I have to argue that a given logical expression is satisfiable and not universally applicable. This is quite easy because all I have to do is find for which values is the expression true and false. However, I want to know how to write the solution formally. For example, let's say that we have the following expression:
$$\alpha_i := X \lor \lnot X$$
Due to the the laws of contradiction, we know that the expression is always true. But if I want to say that: "Let $X=T$ , $T$ is shorthand for TRUTH". How can I let $X$ take on the value of TRUTH?
This might be badly explained, but essentially I want to know how to formally write "let $X$ take on the value of TRUTH".
If you want to assume that the formula takes the value $True$ under some valuation, but may not be always true, write "Let $V(X) := True$", or "$[\![X]\!]_V := True$", where $V$ is the valuation function assigning truth values to formulas. (Depending on your textbook, it may call and symbolize that function differently, but it surely has been introduced somewhere.)
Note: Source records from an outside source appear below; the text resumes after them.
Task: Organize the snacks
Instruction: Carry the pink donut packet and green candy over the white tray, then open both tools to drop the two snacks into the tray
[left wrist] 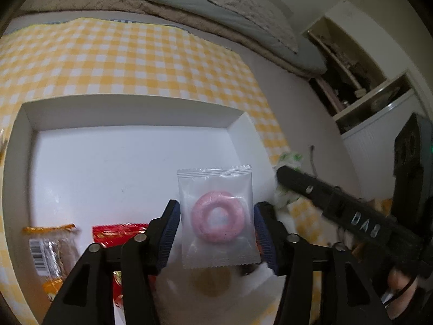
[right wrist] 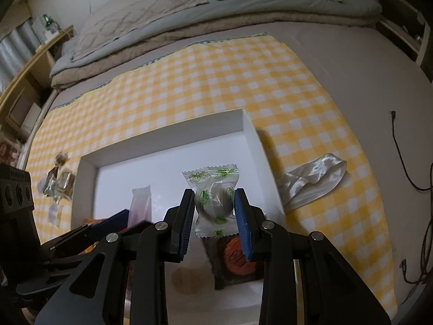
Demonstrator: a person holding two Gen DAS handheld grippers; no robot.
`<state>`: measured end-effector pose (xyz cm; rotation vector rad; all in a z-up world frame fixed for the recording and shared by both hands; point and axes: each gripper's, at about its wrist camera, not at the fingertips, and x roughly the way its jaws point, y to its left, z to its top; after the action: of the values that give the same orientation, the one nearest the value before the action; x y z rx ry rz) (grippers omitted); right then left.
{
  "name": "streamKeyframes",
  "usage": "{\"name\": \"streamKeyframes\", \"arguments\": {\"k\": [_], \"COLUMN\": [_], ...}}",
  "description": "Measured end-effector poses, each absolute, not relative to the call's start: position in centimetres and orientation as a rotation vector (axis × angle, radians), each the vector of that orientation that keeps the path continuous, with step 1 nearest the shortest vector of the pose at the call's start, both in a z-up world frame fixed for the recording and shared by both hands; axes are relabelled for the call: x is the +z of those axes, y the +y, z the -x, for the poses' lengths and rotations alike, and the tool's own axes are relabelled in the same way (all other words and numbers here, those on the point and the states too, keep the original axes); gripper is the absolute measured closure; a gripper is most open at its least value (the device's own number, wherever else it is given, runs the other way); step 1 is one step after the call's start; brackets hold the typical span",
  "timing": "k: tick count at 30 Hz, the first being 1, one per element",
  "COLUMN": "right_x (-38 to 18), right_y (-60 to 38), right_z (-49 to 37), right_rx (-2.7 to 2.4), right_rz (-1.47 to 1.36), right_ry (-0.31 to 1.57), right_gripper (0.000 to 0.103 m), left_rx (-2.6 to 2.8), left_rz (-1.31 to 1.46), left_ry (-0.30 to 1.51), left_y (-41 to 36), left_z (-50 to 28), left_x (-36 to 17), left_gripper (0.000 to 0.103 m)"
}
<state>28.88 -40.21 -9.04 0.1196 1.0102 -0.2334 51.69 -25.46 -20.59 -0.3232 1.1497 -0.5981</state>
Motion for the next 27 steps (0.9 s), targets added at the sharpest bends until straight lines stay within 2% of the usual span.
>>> {"name": "streamKeyframes", "arguments": {"k": [3,12,17,21,27], "right_x": [-9.5,-11.2,-11.3,-11.3,-11.1], "right_y": [-41.4,-42.6,-42.6,-42.4,-42.3], "right_z": [-29.9,-32.1,-32.4,-32.2,-31.4], "right_rx": [-0.242,-0.243,-0.246,-0.248,-0.247], "right_rz": [-0.124,-0.121,-0.120,-0.112,-0.098], "right_ry": [1.012,1.066,1.050,1.048,1.059], "right_gripper": [0.073,0.072,0.070,0.055,0.048], "left_rx": [-0.589,-0.579,-0.572,-0.560,-0.546], "left_rz": [0.244,0.077,0.011,-0.016,-0.019], "left_ry": [1.138,1.099,1.088,1.091,1.083], "left_y": [-26.3,-28.6,-29.2,-29.2,-27.9], "left_z": [-52.0,-52.4,-50.6,-49.8,-48.7], "left_x": [-20.9,-20.6,-20.2,-20.2,-19.3], "left_gripper": [0.023,0.002,0.000,0.000,0.000]}}
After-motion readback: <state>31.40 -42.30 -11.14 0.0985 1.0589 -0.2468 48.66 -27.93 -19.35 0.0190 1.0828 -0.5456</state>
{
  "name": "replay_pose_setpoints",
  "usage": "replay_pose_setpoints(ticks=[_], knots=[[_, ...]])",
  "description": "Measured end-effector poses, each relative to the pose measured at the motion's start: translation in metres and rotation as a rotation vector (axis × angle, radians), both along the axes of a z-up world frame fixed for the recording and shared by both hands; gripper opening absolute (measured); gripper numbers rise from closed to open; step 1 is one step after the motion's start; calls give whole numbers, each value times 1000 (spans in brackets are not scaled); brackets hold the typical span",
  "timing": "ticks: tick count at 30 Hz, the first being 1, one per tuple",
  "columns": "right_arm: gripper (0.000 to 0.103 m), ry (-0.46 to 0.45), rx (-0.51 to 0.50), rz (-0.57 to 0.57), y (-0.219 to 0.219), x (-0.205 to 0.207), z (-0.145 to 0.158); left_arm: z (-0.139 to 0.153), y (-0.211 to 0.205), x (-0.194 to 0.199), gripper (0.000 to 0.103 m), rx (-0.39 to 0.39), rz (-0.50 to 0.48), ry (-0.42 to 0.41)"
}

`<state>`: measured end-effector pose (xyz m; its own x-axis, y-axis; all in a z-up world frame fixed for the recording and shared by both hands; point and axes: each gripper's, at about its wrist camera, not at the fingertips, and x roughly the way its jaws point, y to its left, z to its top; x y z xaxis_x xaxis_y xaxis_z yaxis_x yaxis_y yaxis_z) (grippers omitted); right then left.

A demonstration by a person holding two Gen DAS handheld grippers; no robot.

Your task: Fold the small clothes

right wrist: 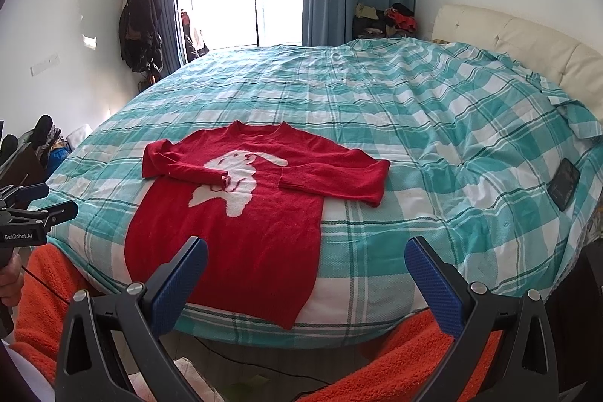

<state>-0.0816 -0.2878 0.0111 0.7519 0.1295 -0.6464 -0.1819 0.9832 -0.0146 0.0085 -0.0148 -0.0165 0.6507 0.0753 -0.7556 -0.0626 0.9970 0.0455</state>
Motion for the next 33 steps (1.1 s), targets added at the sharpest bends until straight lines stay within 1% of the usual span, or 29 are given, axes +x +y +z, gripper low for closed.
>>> replay_pose_setpoints(ticks=[16,26,29,33], knots=[[103,19,-16,14,5,3,-3,-12,-4,5,102,85,43,56],[103,30,-28,27,11,6,-8,-17,-3,7,102,110,55,83],[103,34,-28,30,12,6,-9,-18,-1,7,102,106,59,86],[103,41,-39,41,13,11,-16,-24,5,7,102,75,75,103]])
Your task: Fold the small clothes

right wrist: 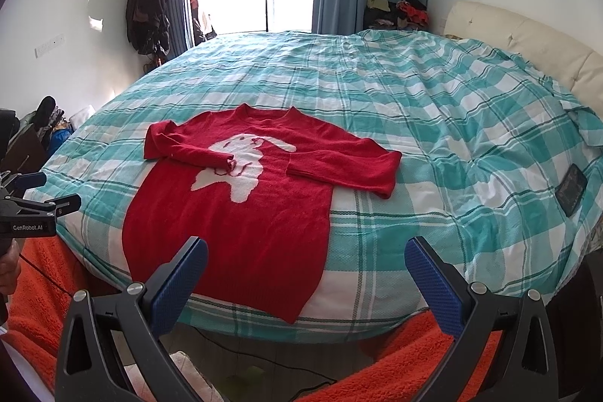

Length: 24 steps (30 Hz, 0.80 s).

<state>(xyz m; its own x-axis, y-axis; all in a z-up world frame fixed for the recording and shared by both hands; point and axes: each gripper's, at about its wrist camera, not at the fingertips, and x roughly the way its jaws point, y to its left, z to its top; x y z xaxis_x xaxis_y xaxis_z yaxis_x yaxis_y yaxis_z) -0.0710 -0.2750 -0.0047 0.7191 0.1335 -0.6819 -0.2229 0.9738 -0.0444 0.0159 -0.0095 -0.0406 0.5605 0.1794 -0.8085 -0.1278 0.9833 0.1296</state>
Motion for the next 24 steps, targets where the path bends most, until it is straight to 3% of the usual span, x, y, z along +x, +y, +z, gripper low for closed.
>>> replay_pose_setpoints(ticks=[5,7,9,11,13,19,20,21,22,24], knots=[[103,1,-19,-3,-16,31,-24,-10,1,-1,102,10,0,33],[103,35,-84,-16,-23,59,-43,-11,2,-1,102,13,3,37],[102,49,-156,50,-17,89,-61,-12,3,0,102,8,10,41],[93,47,-250,145,0,120,-80,-11,5,0,102,4,20,43],[69,65,-312,239,22,154,-102,-11,7,0,102,3,30,45],[62,94,-502,377,76,242,-171,-15,15,-1,102,20,74,69],[53,109,-502,398,79,251,-179,-16,18,-1,102,22,83,76],[21,133,-463,409,75,258,-179,-17,21,-2,102,24,92,80],[8,148,-426,387,68,266,-174,-17,23,-3,102,24,102,80],[8,106,-286,269,31,276,-144,-17,29,-5,102,19,123,77]])
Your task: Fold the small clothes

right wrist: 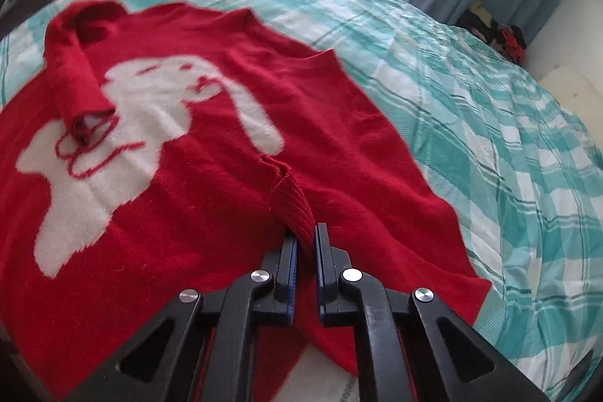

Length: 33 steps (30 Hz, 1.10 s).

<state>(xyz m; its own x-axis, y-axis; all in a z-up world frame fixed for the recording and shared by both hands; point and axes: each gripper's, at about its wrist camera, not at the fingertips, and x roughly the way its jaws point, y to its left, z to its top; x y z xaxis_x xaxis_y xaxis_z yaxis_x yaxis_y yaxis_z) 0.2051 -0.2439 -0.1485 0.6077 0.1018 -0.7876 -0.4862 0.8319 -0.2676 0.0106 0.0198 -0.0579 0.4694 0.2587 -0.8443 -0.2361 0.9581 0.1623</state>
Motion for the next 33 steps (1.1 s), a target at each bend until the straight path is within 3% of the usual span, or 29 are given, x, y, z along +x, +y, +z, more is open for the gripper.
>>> replay_pose_setpoints(ticks=[3,5,8,10,13,15,18,19,21,23,24,26,29,31,32,33], knots=[[8,-31,214,-262,-96,6,40,-5,5,3,102,-29,20,5],[8,-43,276,-431,-165,6,50,-8,3,9,102,-63,9,11],[10,24,317,-721,-267,1,32,-9,-10,22,102,-85,-34,17],[21,106,355,-921,-323,-11,7,-7,-22,29,102,-76,-71,7],[19,88,495,-988,-359,-42,1,-9,-31,38,102,-79,-103,14],[27,51,501,-968,-352,-54,14,-15,-29,43,102,-115,-104,25],[60,6,546,-876,-324,-73,36,-33,-25,46,102,-166,-133,43],[63,22,580,-818,-309,-80,41,-43,-25,47,102,-177,-150,51],[63,150,669,-645,-271,-91,41,-67,-21,50,101,-200,-166,74],[63,366,728,-459,-219,-101,24,-94,-15,54,100,-249,-167,108],[63,487,730,-365,-192,-110,13,-107,-12,57,92,-271,-157,133],[61,660,656,-208,-140,-129,-12,-126,-10,62,84,-338,-154,167],[52,730,505,-68,-85,-142,-44,-132,-15,65,83,-334,-154,157],[5,774,477,-8,-64,-146,-58,-127,-19,64,53,-340,-192,139],[5,773,452,0,-60,-149,-59,-125,-19,63,16,-356,-209,137],[4,769,439,11,-57,-152,-55,-123,-17,62,7,-392,-226,136]])
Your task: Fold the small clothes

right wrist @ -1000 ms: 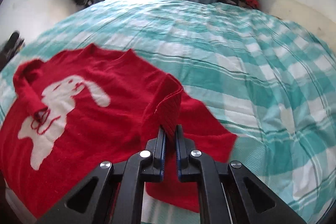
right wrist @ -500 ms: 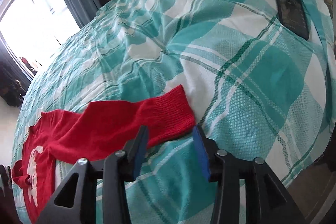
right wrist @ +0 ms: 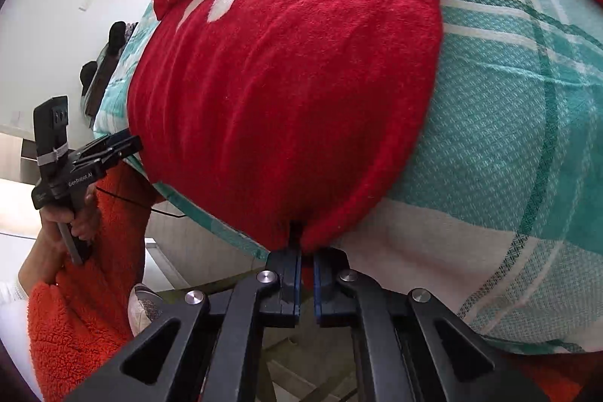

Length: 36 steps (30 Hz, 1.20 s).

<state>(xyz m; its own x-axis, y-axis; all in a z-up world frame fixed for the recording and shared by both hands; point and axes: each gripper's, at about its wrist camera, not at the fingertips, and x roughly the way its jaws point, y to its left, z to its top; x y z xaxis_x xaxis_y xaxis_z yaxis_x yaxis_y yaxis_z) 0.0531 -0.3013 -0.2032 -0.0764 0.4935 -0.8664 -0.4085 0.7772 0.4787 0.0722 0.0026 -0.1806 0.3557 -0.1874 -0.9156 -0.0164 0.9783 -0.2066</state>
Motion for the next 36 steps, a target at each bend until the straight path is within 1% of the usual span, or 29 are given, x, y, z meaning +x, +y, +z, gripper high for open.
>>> replay_pose_setpoints(ticks=[1,2,3,5,6,8,10,13,14,15,16,17,18,19,20,21,22,23,24,25,26,27,28,29,30,31,33,35,36], knots=[[4,-13,-1,15,0,-4,6,3,2,-3,7,-18,2,-12],[4,-27,-11,31,0,-6,14,3,3,-5,7,-15,2,-15],[4,-38,-43,41,-1,-7,20,-1,3,-7,7,0,-1,5],[4,-62,-147,20,-12,-9,19,-13,5,-6,7,9,12,46],[4,-57,-186,-8,-20,-9,11,-18,5,-4,7,11,17,59],[4,-6,-189,-82,-32,-7,-10,-19,1,1,7,33,14,73],[4,-14,-200,-106,-28,-8,-21,-17,-7,3,8,76,-8,78],[6,-27,-215,-155,-24,-13,-30,-18,-18,4,16,148,-30,84],[8,-13,-209,-184,-24,-14,-32,-18,-21,4,22,170,-33,90],[20,3,-211,-207,-26,-16,-34,-16,-23,2,36,197,-33,94],[40,1,-232,-226,-32,-19,-33,-12,-24,-2,44,235,-27,90],[50,-24,-269,-245,-36,-23,-29,-6,-24,-7,56,273,-14,69],[57,-76,-311,-269,-41,-26,-21,3,-20,-13,58,301,3,39],[57,-148,-329,-301,-47,-31,-8,13,-19,-17,58,324,24,4],[57,-228,-324,-337,-54,-37,8,23,-18,-19,58,334,40,-33],[61,-313,-320,-377,-60,-43,23,33,-19,-19,59,335,47,-69],[70,-399,-332,-423,-66,-51,37,43,-21,-17,59,333,47,-104],[76,-479,-352,-479,-72,-58,48,51,-24,-13,60,328,43,-140],[80,-542,-361,-533,-77,-64,56,57,-26,-6,64,311,38,-165],[80,-587,-355,-572,-81,-71,59,61,-29,6,65,276,33,-174],[80,-603,-345,-590,-87,-61,75,63,-30,19,65,214,36,-175],[80,-607,-334,-594,-86,-59,77,65,-31,34,65,130,47,-178],[80,-608,-326,-592,-84,-51,88,65,-26,50,65,42,65,-181],[80,-611,-323,-584,-80,-50,93,65,-21,64,66,-32,89,-186],[80,-613,-323,-572,-77,-47,92,59,-23,82,69,-82,120,-190],[80,-615,-323,-558,-75,-46,94,53,-23,101,72,-115,160,-188],[80,-625,-328,-517,-62,-51,98,37,-19,136,82,-169,267,-156],[80,-651,-345,-457,-47,-56,99,19,-10,161,82,-208,388,-110],[80,-666,-357,-427,-40,-58,99,14,-3,165,69,-215,441,-89]])
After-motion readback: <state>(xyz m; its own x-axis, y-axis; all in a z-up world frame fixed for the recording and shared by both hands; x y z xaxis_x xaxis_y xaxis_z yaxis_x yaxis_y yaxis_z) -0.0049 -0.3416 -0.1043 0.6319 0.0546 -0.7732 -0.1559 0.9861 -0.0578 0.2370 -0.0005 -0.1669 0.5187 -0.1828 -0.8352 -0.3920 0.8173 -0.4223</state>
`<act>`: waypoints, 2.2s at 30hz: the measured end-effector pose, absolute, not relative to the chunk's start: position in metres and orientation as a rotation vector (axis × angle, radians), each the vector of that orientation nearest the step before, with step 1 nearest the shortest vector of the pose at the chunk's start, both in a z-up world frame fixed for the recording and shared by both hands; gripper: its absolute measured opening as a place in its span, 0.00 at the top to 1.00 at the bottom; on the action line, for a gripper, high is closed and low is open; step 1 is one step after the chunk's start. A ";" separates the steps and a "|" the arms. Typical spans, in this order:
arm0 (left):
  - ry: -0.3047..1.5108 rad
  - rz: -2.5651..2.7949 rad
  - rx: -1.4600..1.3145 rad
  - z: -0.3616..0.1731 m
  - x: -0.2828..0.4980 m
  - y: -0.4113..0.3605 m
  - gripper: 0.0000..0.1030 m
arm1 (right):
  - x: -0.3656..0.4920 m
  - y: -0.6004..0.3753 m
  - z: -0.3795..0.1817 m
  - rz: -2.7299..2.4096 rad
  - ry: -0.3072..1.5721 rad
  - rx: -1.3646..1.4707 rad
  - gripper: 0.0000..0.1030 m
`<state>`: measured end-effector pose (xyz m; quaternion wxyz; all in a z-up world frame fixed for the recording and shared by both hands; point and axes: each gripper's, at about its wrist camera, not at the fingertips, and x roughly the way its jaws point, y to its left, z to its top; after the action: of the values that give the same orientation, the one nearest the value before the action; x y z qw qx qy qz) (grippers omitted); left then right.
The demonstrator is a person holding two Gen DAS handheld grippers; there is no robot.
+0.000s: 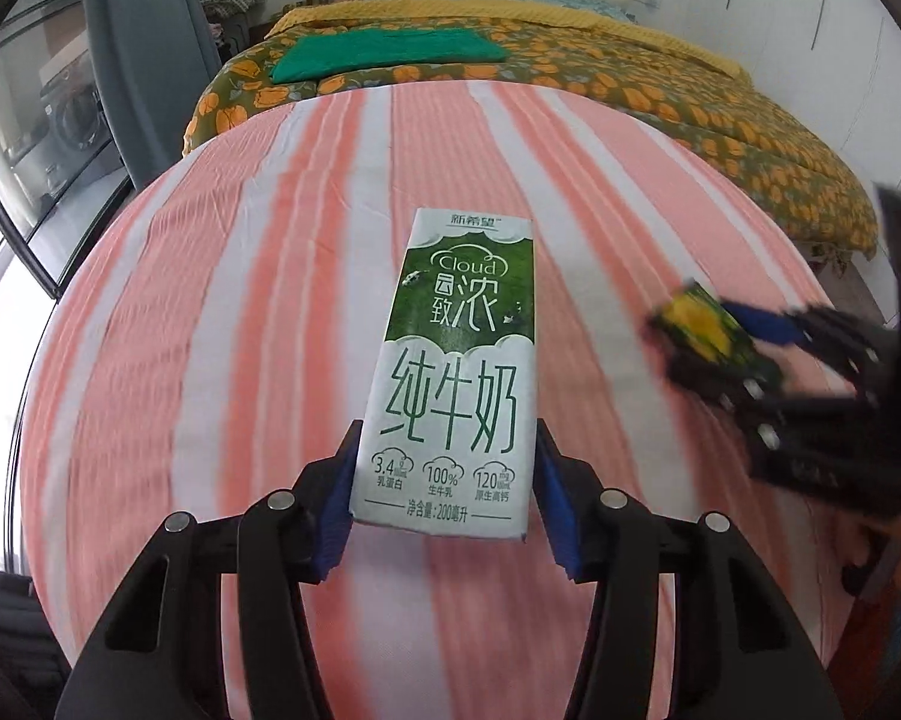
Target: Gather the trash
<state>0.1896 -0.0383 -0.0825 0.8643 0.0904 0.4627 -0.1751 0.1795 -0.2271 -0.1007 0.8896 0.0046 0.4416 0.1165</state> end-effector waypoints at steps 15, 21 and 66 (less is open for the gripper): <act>0.979 -0.343 0.195 -0.099 0.177 -0.047 0.15 | 0.169 -0.220 -0.096 0.287 0.952 -0.105 0.49; 0.952 -0.299 0.175 -0.104 0.168 -0.041 0.06 | 0.146 -0.223 -0.095 0.290 0.958 -0.126 0.56; 1.052 -0.379 0.204 -0.085 0.218 -0.064 0.45 | 0.165 -0.237 -0.090 0.363 1.048 -0.082 0.61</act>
<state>0.2182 -0.0643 -0.0852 0.8429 0.0968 0.4980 -0.1794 0.1654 -0.2366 -0.0898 0.8493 -0.0387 0.4974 0.1724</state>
Then, after calculating the truth values of the compound formulas, you can say something like "With $V_1$ such that $V_1(X) = 1$, there exists a valuation under which the formula $X \land Y \to Z$ is true, so the formula is satisfiable, but under $V_2$ with $V_2(X) = \ldots$ the formula is false, so it is not universally valid".
If you want to say that $X$ is a formula which is tautological, i.e. logically equivalent to a statement of the form $A \lor \neg A$, then you can use the symbol $\top$ and write "Let $X := \top$". $\top$ is an atomic formula which always evaluates to $True$.